To help filter the rain water, I used two-dollar store colanders, with two sheets of aluminum window screen in between them.  There are pre made screen filters you can buy, but this was a lot less expensive.  I also wanted something that was east to take apart and clean.

 

For now, i'm using trash can lids to cover the barrels. The colander filter is right below where the gutter drains into.  I also fitted another plastic pot with window screen and fitted it around the gutter opening.

I also plan to install an overflow line near the top of the last barrel and run the line to the lawn in my front yard.  But, that's about it for now-So there you have it, my new watering system.  Thanks for looking, really appriciate it!

 

 

 

 

 

 

 

 

 

9 thoughts on “Updated Watering Set Up”

  1. Wow nice detail, I do rain barreling, using a trash can with a pump is a great idea. I can do a large batch of fert water from the rain barrel in a trash can, and keep the rain barrel filling that way. Thanks for the ideas!!!

  2. I’ve heard there is a lot of waste water associates with these RO systems. Does your Stealth RO 200 fair have waste water? If so, what is the ratio of RO water to waste water, and how do you dispose of that?

    1. Yes I believe all RO’s have lots of waste water. This RO probably produces 4 times the amount of waste water as it does clean filtered water. To deal with the waste water I bought maybe 25 feet of clear flexible Tubing from the hardware store. I stuck the waste water line inside one end of the tube and run the tube along the side of my house to my front yard. This way it can water my lawn at least. You could also stick the waste line in a drain. But this is one of the reasons I wanted to set up the rain barrels- better for the environment, less waste water to deal with, change your filters less frequently, etc.

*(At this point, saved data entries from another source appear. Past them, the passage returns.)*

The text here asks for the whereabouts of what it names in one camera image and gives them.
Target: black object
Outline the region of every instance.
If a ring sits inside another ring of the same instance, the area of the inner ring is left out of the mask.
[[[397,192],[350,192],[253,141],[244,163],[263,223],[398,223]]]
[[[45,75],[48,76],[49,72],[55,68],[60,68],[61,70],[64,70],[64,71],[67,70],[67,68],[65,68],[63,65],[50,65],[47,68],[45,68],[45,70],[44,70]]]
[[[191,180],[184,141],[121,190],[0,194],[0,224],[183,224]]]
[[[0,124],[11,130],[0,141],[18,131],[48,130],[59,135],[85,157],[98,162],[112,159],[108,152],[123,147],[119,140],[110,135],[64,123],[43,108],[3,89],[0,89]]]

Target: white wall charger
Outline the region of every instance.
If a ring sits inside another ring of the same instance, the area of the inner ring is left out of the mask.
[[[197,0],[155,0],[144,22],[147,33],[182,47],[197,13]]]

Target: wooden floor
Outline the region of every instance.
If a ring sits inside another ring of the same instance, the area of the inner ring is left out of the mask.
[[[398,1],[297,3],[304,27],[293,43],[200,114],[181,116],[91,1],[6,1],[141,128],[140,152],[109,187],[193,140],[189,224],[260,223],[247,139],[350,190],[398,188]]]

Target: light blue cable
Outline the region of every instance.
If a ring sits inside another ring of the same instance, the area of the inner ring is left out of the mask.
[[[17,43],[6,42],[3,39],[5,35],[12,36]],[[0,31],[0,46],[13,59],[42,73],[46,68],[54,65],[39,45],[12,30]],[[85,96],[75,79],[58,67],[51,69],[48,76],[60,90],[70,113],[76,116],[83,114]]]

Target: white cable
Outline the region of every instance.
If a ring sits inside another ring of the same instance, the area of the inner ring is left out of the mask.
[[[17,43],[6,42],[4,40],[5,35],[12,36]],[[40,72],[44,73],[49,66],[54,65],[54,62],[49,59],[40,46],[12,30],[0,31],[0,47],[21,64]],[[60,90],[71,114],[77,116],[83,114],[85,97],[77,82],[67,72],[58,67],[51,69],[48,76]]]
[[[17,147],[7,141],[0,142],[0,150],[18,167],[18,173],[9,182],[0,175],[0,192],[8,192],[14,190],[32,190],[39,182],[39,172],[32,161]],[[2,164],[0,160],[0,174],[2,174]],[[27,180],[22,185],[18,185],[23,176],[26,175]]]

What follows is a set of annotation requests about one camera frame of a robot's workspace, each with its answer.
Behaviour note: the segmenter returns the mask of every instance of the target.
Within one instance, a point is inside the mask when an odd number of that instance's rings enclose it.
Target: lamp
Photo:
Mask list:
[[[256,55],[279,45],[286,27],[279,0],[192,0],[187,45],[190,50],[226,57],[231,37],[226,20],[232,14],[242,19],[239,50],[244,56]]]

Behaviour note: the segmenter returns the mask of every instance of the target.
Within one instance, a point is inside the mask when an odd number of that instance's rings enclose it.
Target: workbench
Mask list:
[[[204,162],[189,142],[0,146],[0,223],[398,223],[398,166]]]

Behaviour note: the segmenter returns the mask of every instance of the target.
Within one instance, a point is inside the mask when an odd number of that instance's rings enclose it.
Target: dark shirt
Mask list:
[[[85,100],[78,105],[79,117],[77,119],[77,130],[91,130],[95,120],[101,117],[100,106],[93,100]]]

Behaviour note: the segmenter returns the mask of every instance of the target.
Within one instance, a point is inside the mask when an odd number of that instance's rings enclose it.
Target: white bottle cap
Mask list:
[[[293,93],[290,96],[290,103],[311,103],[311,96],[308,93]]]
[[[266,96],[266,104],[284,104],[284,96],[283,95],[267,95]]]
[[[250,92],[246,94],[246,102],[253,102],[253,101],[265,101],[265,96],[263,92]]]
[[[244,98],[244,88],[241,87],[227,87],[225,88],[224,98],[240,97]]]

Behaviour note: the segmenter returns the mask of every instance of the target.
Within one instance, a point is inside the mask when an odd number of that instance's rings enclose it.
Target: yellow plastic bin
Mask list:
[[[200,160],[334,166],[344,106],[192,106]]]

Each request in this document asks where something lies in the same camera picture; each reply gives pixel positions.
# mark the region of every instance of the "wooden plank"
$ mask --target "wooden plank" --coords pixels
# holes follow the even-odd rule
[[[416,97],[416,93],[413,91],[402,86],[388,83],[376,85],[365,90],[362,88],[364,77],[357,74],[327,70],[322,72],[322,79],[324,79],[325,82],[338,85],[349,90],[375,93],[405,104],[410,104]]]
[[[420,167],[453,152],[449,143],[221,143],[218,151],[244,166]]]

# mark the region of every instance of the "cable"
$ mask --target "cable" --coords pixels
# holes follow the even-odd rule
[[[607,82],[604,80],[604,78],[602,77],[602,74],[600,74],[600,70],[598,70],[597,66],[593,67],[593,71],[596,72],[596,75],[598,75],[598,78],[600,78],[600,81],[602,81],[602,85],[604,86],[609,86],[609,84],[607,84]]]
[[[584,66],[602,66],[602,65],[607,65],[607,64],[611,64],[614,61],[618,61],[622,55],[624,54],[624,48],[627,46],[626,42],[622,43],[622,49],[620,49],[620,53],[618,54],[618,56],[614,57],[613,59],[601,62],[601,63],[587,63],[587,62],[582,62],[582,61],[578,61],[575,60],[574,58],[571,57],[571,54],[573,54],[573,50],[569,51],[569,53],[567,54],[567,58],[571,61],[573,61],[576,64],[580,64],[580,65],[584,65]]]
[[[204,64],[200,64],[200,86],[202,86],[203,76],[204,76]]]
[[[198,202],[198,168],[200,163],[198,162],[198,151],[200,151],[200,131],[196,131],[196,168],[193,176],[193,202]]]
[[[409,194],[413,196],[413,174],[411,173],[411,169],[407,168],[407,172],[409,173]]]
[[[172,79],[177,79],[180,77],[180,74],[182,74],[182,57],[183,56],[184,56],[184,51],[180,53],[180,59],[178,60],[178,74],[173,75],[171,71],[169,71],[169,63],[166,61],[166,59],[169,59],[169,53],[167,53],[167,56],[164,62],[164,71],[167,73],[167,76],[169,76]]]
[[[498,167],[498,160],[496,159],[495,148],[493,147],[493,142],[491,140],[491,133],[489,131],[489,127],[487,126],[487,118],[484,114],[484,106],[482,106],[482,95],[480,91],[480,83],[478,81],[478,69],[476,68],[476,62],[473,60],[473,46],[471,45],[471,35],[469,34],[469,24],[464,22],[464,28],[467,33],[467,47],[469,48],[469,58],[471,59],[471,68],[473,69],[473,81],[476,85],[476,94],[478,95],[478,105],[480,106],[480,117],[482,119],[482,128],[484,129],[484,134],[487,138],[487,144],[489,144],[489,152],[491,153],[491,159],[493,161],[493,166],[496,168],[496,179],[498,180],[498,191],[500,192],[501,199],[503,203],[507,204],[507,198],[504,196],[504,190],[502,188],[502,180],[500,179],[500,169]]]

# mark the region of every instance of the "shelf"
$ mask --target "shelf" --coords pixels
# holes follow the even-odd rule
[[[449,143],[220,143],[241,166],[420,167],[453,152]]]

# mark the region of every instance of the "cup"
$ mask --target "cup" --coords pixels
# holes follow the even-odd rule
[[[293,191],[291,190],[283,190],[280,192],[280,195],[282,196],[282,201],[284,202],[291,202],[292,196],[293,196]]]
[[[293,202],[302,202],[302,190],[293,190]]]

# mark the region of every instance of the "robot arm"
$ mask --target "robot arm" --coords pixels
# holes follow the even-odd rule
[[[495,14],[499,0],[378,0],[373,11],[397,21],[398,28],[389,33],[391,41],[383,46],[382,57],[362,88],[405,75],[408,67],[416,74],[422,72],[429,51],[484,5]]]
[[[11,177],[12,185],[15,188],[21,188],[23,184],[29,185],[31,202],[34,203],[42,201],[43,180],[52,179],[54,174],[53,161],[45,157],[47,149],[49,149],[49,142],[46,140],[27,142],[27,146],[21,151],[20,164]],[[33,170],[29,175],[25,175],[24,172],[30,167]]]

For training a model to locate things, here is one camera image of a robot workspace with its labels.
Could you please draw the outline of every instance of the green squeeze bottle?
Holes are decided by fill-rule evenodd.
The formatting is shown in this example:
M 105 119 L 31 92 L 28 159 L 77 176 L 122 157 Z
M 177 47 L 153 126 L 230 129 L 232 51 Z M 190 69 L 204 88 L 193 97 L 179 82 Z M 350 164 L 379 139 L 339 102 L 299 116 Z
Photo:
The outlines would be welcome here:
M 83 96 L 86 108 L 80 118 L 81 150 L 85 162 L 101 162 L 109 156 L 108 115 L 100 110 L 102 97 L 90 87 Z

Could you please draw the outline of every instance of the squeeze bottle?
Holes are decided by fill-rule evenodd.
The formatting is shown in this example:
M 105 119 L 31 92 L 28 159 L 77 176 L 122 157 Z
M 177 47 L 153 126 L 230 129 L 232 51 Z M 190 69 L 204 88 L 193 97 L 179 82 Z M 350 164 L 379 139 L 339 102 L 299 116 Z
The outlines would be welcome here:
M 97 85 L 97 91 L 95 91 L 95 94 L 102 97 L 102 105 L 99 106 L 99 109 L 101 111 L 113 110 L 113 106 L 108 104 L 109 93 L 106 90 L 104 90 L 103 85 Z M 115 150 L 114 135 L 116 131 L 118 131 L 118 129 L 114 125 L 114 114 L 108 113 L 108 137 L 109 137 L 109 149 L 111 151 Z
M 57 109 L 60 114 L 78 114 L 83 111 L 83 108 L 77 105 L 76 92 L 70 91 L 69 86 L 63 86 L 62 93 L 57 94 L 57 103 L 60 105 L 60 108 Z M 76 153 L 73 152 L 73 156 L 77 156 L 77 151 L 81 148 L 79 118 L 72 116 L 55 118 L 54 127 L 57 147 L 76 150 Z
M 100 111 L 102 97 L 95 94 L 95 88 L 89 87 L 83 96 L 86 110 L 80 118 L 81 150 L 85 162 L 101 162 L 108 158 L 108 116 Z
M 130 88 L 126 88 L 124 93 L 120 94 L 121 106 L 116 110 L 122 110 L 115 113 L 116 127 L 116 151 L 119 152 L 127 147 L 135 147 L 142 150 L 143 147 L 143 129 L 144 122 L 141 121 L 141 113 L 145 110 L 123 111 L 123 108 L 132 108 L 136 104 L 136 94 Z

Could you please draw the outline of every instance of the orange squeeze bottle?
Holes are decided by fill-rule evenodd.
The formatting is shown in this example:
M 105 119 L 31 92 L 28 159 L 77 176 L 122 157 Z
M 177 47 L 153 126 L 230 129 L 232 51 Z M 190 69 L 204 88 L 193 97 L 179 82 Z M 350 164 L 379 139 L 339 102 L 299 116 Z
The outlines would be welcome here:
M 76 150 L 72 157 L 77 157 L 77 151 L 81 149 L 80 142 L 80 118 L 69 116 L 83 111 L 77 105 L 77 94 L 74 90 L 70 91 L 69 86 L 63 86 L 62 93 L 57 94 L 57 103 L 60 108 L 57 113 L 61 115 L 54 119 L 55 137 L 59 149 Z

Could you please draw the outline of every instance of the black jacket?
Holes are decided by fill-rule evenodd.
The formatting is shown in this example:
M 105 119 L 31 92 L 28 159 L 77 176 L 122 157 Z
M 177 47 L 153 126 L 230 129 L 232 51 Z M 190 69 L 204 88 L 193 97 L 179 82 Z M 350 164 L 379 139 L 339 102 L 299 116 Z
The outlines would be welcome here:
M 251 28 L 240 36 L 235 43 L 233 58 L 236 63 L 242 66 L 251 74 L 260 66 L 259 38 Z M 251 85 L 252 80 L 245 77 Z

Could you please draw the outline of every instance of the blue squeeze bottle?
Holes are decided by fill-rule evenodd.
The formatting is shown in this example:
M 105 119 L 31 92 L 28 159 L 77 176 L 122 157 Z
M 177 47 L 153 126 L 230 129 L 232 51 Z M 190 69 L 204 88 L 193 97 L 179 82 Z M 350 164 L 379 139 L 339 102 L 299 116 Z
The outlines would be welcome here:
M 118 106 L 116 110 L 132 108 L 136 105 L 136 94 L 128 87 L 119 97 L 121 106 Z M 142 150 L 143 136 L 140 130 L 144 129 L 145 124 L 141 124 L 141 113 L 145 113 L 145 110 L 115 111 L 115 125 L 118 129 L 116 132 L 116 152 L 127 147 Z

  3. you can find a really cool accessory for diverting the rain barrel system into a barrel at RainBarrelParts.com – I found a pretty good filter for the roof grit and larger debris at DownSpoutFilters.com

  4. That’s a pretty awesome system you have set up there. I wish I could set something like that up at my house. I collect rain water for my orchids, but my barrel only collects from one gutter since my house is 150 years old. Well done my friend!